# Problem to work on
Can you copy out the data exactly? Leave the images out.
━━━━━ Material to process ━━━━━
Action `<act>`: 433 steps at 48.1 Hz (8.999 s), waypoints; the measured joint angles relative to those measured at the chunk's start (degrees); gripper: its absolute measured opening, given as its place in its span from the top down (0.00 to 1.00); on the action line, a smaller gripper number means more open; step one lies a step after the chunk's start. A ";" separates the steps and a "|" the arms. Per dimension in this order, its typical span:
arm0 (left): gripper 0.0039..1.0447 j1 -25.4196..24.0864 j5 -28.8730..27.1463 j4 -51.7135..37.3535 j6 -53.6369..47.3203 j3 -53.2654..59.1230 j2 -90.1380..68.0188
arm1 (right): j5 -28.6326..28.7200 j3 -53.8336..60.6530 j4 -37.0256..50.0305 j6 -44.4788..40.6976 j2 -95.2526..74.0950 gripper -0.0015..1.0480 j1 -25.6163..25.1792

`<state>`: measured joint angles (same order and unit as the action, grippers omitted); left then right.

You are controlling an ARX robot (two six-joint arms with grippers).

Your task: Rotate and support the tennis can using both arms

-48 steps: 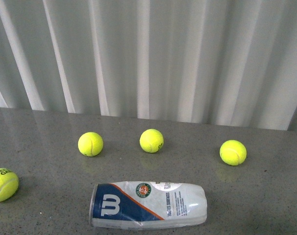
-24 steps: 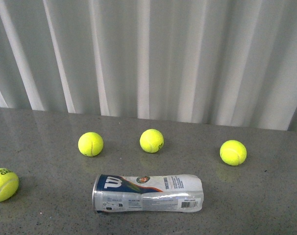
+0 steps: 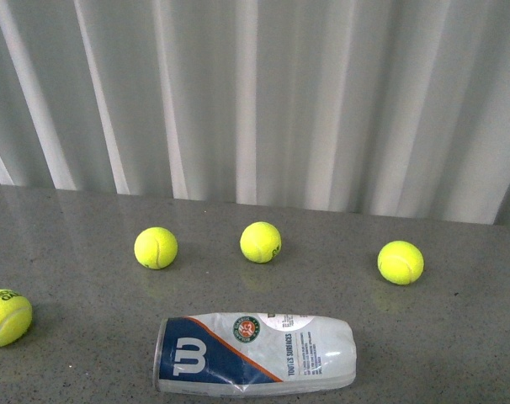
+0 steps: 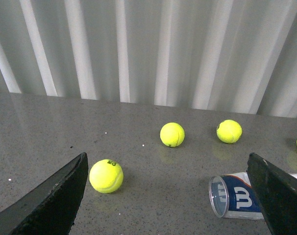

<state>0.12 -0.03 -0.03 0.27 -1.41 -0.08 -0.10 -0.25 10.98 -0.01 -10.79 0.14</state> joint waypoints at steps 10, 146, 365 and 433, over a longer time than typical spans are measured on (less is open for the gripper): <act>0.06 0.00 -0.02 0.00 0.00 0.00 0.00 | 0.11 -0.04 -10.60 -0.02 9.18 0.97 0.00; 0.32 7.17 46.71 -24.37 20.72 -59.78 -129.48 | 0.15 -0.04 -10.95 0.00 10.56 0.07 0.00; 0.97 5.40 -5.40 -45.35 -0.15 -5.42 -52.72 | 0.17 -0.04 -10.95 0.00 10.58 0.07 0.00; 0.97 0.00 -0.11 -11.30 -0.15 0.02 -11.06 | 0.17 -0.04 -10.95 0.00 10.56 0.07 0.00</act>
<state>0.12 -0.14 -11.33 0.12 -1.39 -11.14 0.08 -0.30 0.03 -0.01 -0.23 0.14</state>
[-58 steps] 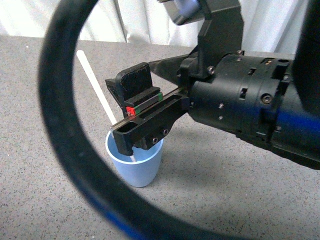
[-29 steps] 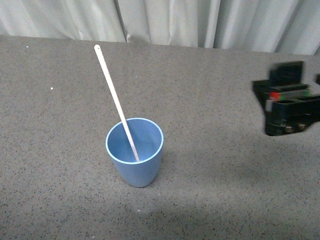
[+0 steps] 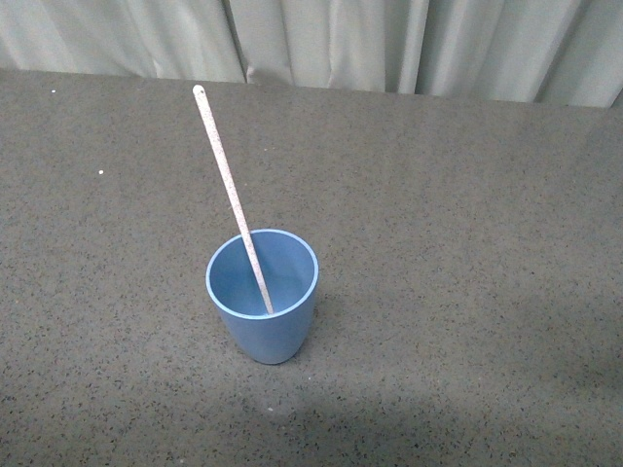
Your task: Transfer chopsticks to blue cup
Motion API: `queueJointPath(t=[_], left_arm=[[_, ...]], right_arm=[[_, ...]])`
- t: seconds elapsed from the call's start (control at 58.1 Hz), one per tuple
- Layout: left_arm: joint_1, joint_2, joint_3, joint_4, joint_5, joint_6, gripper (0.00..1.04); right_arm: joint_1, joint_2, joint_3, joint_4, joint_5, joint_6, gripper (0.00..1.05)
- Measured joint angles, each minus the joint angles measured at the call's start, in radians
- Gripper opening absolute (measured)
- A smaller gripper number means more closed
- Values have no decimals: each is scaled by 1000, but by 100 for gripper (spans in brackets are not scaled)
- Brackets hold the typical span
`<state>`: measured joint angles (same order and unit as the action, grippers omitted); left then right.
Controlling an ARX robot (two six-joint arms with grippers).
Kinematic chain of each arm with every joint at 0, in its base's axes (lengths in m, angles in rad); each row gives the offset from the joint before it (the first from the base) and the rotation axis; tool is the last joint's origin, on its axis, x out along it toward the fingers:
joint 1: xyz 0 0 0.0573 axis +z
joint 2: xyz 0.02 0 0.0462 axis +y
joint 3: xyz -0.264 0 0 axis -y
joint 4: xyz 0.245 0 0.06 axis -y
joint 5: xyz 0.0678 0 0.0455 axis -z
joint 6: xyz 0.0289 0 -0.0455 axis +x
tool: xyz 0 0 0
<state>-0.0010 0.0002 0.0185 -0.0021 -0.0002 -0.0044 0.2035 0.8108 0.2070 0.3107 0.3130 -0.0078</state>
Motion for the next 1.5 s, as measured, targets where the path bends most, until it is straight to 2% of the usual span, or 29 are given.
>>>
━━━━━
# Solution
Action `<act>`: 433 steps at 48.1 Hz (8.999 s), waypoints; the measured joint angles relative to those measured at the chunk's start (degrees); gripper: its absolute measured opening, given as its place in its span from the top down (0.00 to 1.00); on the action line, a smaller gripper number means more open; step one lies a step after the chunk's start. A ";" separates the steps and a "|" the arms. Per dimension in this order, its typical span:
arm0 (left): gripper 0.0039..1.0447 j1 -25.4196..24.0864 j5 -28.8730..27.1463 j4 -51.7135..37.3535 j6 -53.6369..47.3203 j3 -53.2654..59.1230 j2 -90.1380..68.0188
arm1 (right): j5 -28.6326..28.7200 j3 -53.8336..60.6530 j4 -37.0256..50.0305 j6 -44.4788..40.6976 j2 -95.2526..74.0950 gripper -0.0015..1.0480 j1 -25.6163..25.1792

`<state>`: measured joint angles (same order and unit as the action, grippers omitted); left then right.

You are controlling an ARX robot (two six-joint arms with grippers).

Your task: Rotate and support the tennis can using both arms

-48 steps: 
-24 steps: 
+0 steps: 
+0 steps: 

<state>0.12 -0.03 -0.03 0.27 -1.41 -0.08 -0.10 -0.25 10.98 -0.01 -10.79 0.14</state> joint waypoints at steps 10, 146, 365 and 433, over a longer time than typical spans are measured on (less is open for the gripper): <act>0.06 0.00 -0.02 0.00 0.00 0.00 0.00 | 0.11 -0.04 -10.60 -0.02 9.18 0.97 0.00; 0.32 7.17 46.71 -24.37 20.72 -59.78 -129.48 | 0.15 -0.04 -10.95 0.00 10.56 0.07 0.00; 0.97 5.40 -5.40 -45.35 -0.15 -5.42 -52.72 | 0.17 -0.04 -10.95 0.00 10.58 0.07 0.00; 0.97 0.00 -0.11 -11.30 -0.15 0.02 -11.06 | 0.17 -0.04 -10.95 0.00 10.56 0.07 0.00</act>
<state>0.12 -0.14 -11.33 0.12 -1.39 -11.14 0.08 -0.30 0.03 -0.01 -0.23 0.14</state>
[-58 steps] 
[-29 steps] 
[+0 steps] 
Your task: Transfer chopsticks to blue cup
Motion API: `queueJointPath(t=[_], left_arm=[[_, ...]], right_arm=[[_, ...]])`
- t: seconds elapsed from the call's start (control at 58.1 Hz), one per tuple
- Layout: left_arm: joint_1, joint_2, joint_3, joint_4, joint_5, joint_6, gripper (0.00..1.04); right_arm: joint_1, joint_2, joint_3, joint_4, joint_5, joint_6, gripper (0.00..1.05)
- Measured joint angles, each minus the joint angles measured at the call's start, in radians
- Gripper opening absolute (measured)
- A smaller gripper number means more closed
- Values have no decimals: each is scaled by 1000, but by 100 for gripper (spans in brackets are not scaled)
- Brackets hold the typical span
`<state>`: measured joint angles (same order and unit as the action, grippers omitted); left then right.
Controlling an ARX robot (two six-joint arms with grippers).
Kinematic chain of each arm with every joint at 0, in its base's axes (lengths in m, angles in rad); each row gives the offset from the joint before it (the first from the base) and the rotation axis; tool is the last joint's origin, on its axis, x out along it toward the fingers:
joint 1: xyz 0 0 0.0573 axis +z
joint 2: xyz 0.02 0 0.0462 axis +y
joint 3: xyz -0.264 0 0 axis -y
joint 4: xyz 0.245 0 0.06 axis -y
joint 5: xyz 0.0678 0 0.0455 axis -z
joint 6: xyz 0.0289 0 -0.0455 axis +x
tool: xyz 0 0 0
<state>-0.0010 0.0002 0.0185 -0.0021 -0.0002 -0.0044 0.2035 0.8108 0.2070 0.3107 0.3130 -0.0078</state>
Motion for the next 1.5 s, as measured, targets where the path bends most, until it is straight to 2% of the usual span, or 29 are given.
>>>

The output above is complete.